**Action item**
Repeat the data below exactly, dropping any pictures it holds.

- - -

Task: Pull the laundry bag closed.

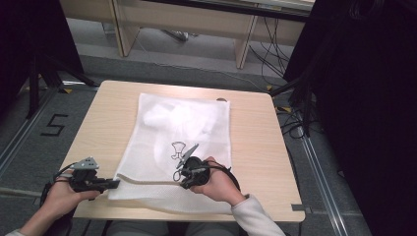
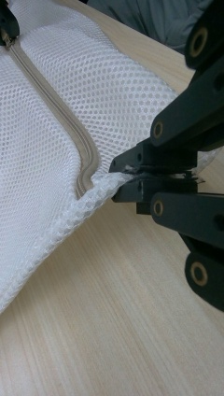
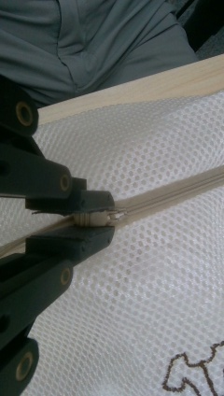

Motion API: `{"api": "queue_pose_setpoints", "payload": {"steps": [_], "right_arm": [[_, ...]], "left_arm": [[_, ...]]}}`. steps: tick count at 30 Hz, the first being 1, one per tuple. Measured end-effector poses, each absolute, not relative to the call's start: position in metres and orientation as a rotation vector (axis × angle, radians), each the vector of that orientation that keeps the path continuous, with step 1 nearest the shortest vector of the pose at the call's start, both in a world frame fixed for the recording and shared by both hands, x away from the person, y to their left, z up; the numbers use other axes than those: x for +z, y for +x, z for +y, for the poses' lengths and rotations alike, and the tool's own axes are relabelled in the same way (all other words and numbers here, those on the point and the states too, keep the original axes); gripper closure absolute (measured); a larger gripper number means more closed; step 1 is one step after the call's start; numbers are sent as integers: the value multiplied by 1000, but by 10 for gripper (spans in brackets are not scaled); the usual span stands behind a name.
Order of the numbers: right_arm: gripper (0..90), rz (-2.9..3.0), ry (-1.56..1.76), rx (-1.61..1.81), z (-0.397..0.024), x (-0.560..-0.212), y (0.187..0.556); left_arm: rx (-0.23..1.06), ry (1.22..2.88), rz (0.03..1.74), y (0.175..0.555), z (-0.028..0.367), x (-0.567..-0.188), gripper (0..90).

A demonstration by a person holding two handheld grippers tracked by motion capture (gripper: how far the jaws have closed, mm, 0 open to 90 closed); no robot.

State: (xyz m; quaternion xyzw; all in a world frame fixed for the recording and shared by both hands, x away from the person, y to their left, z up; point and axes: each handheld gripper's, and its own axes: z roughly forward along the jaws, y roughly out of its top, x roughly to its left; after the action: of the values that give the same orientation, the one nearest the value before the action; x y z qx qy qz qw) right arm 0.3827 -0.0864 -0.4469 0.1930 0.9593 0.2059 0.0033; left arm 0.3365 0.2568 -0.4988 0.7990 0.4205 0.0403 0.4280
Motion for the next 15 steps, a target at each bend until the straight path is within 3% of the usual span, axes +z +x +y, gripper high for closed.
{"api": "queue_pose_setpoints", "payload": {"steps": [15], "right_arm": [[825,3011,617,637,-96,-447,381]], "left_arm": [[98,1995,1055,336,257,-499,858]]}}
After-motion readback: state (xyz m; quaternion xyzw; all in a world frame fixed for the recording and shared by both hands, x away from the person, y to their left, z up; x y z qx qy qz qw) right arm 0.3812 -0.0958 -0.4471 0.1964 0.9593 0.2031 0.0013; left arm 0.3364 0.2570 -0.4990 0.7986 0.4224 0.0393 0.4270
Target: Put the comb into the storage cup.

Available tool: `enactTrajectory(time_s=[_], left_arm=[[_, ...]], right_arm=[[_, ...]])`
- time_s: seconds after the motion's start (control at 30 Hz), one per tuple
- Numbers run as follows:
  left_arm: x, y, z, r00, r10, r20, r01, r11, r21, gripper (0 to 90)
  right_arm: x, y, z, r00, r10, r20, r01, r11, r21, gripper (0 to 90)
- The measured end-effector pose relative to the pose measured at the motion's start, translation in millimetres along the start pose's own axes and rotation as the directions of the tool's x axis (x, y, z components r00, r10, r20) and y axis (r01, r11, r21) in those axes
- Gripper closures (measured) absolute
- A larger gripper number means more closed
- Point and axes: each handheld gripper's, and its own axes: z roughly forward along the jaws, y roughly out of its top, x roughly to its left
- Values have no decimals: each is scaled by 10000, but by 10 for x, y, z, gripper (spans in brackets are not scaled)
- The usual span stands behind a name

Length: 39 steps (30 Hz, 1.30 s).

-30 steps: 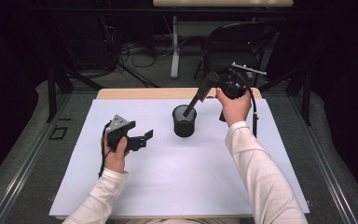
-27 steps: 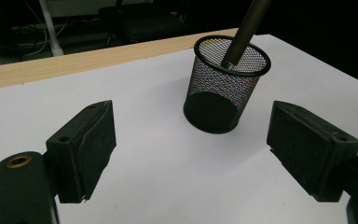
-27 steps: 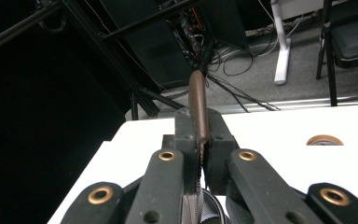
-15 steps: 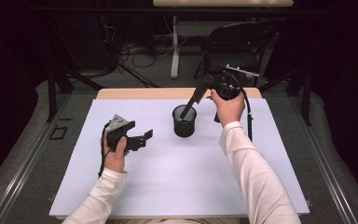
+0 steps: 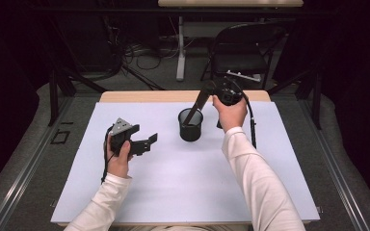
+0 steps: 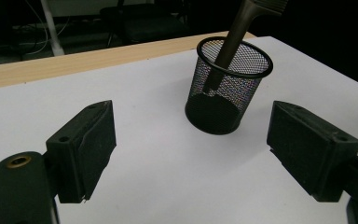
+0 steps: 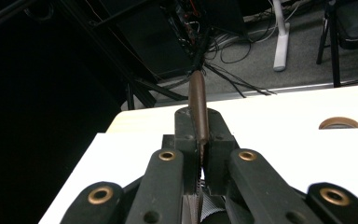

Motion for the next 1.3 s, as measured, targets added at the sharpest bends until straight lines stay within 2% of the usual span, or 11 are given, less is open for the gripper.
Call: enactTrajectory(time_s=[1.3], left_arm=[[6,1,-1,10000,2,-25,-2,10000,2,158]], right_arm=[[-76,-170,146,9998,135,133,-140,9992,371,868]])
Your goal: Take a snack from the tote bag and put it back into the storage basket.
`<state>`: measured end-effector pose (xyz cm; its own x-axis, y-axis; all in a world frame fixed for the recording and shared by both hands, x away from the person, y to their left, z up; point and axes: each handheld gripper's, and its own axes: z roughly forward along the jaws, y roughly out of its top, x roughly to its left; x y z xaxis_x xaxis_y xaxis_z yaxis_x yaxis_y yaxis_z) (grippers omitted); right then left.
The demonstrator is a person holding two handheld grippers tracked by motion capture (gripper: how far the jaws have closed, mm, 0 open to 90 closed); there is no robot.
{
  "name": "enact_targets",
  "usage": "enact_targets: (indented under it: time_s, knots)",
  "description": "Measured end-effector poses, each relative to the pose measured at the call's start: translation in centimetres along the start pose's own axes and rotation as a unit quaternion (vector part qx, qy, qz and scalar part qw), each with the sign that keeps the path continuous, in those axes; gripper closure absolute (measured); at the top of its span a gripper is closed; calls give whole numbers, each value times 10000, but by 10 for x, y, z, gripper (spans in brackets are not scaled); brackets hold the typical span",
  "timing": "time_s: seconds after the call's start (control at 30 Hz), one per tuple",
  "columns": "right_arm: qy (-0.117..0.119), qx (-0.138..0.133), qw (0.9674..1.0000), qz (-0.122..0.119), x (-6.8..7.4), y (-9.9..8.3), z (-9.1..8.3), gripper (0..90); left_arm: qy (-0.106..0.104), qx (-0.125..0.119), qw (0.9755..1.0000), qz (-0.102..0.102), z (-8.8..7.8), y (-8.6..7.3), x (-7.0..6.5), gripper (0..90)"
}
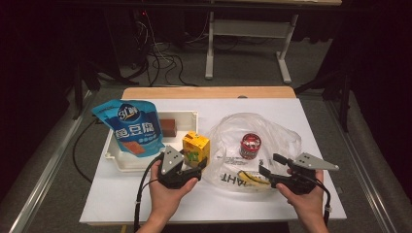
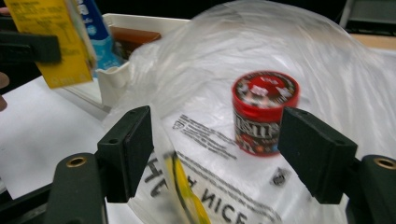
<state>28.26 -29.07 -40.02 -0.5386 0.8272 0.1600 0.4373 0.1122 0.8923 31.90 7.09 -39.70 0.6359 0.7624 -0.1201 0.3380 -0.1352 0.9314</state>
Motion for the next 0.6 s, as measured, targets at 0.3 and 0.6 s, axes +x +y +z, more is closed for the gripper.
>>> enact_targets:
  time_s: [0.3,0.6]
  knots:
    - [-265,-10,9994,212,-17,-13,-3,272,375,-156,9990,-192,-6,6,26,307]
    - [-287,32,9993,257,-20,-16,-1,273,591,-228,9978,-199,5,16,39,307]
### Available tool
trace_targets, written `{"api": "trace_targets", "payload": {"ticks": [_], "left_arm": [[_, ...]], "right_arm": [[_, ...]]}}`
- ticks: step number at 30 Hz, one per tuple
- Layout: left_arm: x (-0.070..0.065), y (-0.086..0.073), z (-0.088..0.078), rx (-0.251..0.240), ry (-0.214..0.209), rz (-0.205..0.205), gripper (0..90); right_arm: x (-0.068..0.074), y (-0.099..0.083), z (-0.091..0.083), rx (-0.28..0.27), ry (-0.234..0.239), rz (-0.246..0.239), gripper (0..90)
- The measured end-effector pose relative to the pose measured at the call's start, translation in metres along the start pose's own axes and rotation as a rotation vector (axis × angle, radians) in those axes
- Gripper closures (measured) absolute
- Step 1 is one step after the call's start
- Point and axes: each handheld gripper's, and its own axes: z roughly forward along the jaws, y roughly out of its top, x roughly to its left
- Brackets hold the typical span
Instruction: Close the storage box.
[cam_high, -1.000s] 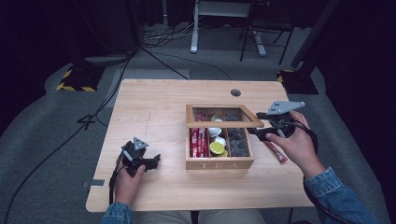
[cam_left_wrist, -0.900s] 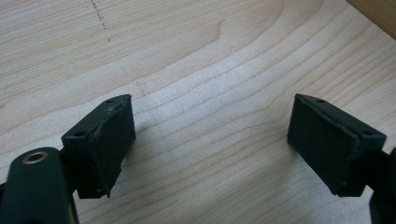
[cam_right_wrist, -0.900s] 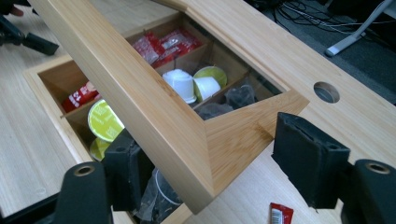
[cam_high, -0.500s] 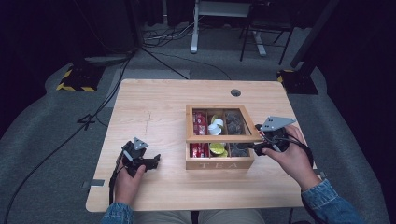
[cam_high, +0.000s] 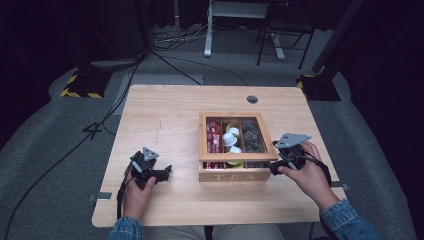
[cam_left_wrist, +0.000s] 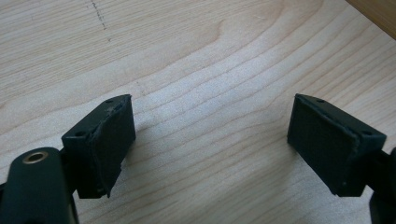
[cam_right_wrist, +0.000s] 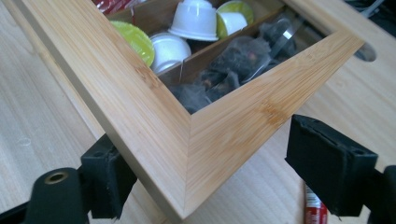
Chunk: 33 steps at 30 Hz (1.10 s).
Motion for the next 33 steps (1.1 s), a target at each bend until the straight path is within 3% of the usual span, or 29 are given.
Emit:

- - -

**Written reply**
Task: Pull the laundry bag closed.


Motion API: `{"api": "queue_pose_setpoints", "payload": {"steps": [_], "right_arm": [[_, ...]], "left_arm": [[_, ...]]}}`. steps: tick count at 30 Hz, the first being 1, one per tuple. Measured end-effector poses, each absolute, not relative to the call's start: position in metres and orientation as a rotation vector (axis × angle, radians), each the vector of that orientation that keeps the path continuous, with step 1 nearest the shortest vector of the pose at the call's start, both in a world frame fixed for the recording and shared by both hands, x away from the person, y to their left, z up; the numbers use other axes than those: x for +z, y for +x, z for +y, for the poses' lengths and rotations alike, and the tool's own axes are relabelled in the same way (all other words and numbers here, those on the point and the states too, keep the original axes); gripper closure absolute (measured); a larger gripper number means more closed; step 1 is one step after the call's start; numbers are sent as integers: the value multiplied by 1000, but by 10 for gripper (spans in brackets are not scaled); the usual span stands behind a name.
Order of the numbers: right_arm: gripper (0..90), rz (-2.9..3.0), ry (-1.56..1.76), rx (-1.61..1.81), z (-0.397..0.024), x (-0.560..-0.212), y (0.187..0.556); left_arm: rx (-0.23..1.06), ry (1.22..2.88), rz (0.03..1.74), y (0.175..0.555), z (-0.028..0.367), x (-0.567..-0.188), gripper (0..90).

A demonstration by a person holding two handheld grippers tracked by motion capture (gripper: how far the jaws have closed, mm, 0 open to 90 closed); no robot.

State: (xyz m; quaternion xyzw; all in a world frame fixed for the recording and shared by both hands, x away from the person, y to their left, z up; point and axes: each handheld gripper's, and its own axes: z roughly forward along the jaws, y roughly out of its top, x roughly to its left; after the action: of the values that give the same orientation, the one nearest the value before the action; x y z qx qy qz qw) right arm 0.3827 -0.0864 -0.4469 0.1930 0.9593 0.2059 0.0033; left arm 0.3365 0.2568 -0.4988 0.7990 0.4205 0.0403 0.4280
Motion for the next 15 steps, a target at each bend until the straight path is within 3% of the usual span, axes +z +x +y, gripper high for closed.
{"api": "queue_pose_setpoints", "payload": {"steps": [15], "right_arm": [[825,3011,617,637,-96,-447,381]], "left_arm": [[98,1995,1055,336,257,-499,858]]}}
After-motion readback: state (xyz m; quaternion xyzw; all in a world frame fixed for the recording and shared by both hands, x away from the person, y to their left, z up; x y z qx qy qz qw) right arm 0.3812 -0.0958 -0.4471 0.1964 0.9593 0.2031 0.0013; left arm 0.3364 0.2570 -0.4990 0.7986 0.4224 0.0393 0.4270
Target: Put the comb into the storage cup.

Available tool: `enactTrajectory(time_s=[_], left_arm=[[_, ...]], right_arm=[[_, ...]])`
- time_s: seconds after the motion's start (control at 30 Hz), one per tuple
- Numbers run as follows:
  left_arm: x, y, z, r00, r10, r20, r01, r11, r21, gripper (0 to 90)
  right_arm: x, y, z, r00, r10, r20, r01, r11, r21, gripper (0 to 90)
- The measured end-effector pose relative to the pose measured at the motion's start, translation in millimetres along the start pose's own axes and rotation as the directions of the tool's x axis (x, y, z components r00, r10, r20) and y axis (r01, r11, r21) in those axes
- Gripper closures (measured) absolute
- A larger gripper number means more closed
- Point and axes: each handheld gripper's, and its own axes: z roughly forward along the jaws, y roughly out of its top, x roughly to its left
- Values have no decimals: each is scaled by 10000, but by 10 for x, y, z, gripper (spans in brackets are not scaled)
- The usual span stands behind a name

Length: 39 steps (30 Hz, 1.30 s).

-30 steps: 
-27 steps: 
-27 steps: 
-15 steps: 
+0 steps: 
+0 steps: 
+0 steps: 

Motion for the next 1.3 s, as measured, targets added at the sharpest bends until straight lines stay within 2% of the usual span, or 11 are given, less is open for the gripper.
Call: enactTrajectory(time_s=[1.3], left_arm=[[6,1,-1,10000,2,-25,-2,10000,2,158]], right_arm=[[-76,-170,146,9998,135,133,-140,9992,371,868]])
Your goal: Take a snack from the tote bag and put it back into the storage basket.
`<state>`: measured end-effector pose (xyz cm; its own x-axis, y-axis; all in a world frame fixed for the recording and shared by both hands, x away from the person, y to their left, z up; point and axes: each handheld gripper's, and its own axes: z roughly forward along the jaws, y roughly out of its top, x roughly to its left; x y z xaxis_x xaxis_y xaxis_z yaxis_x yaxis_y yaxis_z) (grippers omitted); right then left.
The demonstrator is a person holding two handheld grippers tracked by motion capture (gripper: how far the jaws have closed, mm, 0 open to 90 closed); there is no robot.
{
  "name": "enact_targets",
  "usage": "enact_targets: (indented under it: time_s, knots)",
  "description": "Measured end-effector poses, each relative to the pose measured at the call's start: translation in centimetres along the start pose's own axes and rotation as a unit quaternion (vector part qx, qy, qz and scalar part qw), each with the sign that keeps the path continuous, in those axes; gripper closure absolute (measured); at the top of its span a gripper is closed; calls give whole numbers, each value times 10000, but by 10 for x, y, z, gripper (spans in brackets are not scaled); brackets hold the typical span",
  "timing": "time_s: seconds after the call's start (control at 30 Hz), one per tuple",
  "columns": "right_arm: qy (-0.117..0.119), qx (-0.138..0.133), qw (0.9674..1.0000), qz (-0.122..0.119), x (-6.8..7.4), y (-9.9..8.3), z (-9.1..8.3), gripper (0..90); left_arm: qy (-0.106..0.104), qx (-0.125..0.119), qw (0.9755..1.0000), qz (-0.102..0.102), z (-8.8..7.8), y (-8.6..7.3), x (-7.0..6.5), gripper (0..90)"
}
<state>28.26 -29.07 -40.02 -0.5386 0.8272 0.1600 0.4373 0.1122 0.8923 31.90 7.09 -39.70 0.6359 0.7624 -0.1201 0.3380 -0.1352 0.9314</state>
Motion for the next 0.6 s, as measured, targets at 0.3 and 0.6 s, axes +x +y +z, more is closed for the gripper.
>>> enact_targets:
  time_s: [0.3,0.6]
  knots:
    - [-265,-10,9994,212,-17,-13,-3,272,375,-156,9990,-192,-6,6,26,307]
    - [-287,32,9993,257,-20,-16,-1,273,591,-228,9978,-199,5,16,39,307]
### Available tool
trace_targets, written `{"api": "trace_targets", "payload": {"ticks": [_], "left_arm": [[_, ...]], "right_arm": [[_, ...]]}}`
- ticks: step number at 30 Hz, one per tuple
- Layout: left_arm: x (-0.070..0.065), y (-0.086..0.073), z (-0.088..0.078), rx (-0.251..0.240), ry (-0.214..0.209), rz (-0.205..0.205), gripper (0..90); right_arm: x (-0.068..0.074), y (-0.099..0.083), z (-0.091..0.083), rx (-0.28..0.27), ry (-0.234..0.239), rz (-0.246..0.239), gripper (0..90)
- The measured end-effector pose relative to the pose measured at the call's start, translation in metres along the start pose's own axes and rotation as a rotation vector (axis × angle, radians) in those axes
- Gripper closures (measured) absolute
- Step 1 is one step after the call's start
- Point and axes: each handheld gripper's, and its own axes: z roughly forward along the jaws, y roughly out of its top, x roughly to its left
- Brackets hold the typical span
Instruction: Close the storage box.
[cam_high, -1.000s] 
[cam_left_wrist, -0.900s] 
[cam_right_wrist, -0.900s] 
[cam_high, -0.500s] 
[cam_high, +0.000s] 
[cam_left_wrist, +0.000s] 
[cam_right_wrist, +0.000s] 
Chunk: 33 steps at 30 Hz (1.10 s).
Motion for the next 33 steps (1.1 s), a target at each bend until the straight path is within 3% of the usual span, or 29 are given.
Emit:

The answer to this exercise has been written out completely.